Prompt:
Go through the material below, count the lines with the word "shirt", and reply with the count alone.

Raw data:
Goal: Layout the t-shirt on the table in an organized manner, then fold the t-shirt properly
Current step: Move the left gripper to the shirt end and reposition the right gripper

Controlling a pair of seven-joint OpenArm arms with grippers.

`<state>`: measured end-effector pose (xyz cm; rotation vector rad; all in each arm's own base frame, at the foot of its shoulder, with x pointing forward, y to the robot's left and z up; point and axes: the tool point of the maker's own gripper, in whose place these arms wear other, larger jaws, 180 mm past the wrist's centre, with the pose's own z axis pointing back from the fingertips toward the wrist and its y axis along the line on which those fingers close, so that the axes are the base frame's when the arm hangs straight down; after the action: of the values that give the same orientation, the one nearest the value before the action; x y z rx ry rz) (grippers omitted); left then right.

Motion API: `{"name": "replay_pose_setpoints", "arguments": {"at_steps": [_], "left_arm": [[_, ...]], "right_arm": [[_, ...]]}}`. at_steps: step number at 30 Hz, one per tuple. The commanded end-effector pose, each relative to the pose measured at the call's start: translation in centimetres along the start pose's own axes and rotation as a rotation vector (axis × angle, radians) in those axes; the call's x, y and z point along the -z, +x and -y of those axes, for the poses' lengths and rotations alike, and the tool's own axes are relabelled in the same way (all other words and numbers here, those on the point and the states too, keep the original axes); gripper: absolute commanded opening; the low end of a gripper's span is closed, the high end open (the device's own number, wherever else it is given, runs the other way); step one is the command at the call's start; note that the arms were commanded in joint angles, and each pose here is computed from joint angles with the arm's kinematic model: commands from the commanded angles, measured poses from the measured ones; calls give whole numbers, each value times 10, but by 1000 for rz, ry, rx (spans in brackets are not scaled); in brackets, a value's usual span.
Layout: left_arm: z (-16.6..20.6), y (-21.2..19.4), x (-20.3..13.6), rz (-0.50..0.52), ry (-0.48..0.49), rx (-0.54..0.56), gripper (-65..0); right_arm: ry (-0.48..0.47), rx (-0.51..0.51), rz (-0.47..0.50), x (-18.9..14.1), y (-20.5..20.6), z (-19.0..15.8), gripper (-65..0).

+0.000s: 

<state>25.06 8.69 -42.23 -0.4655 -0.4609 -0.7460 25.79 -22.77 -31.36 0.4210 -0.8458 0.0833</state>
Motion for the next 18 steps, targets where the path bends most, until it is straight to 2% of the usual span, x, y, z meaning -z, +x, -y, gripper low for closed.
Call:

Exercise output:
2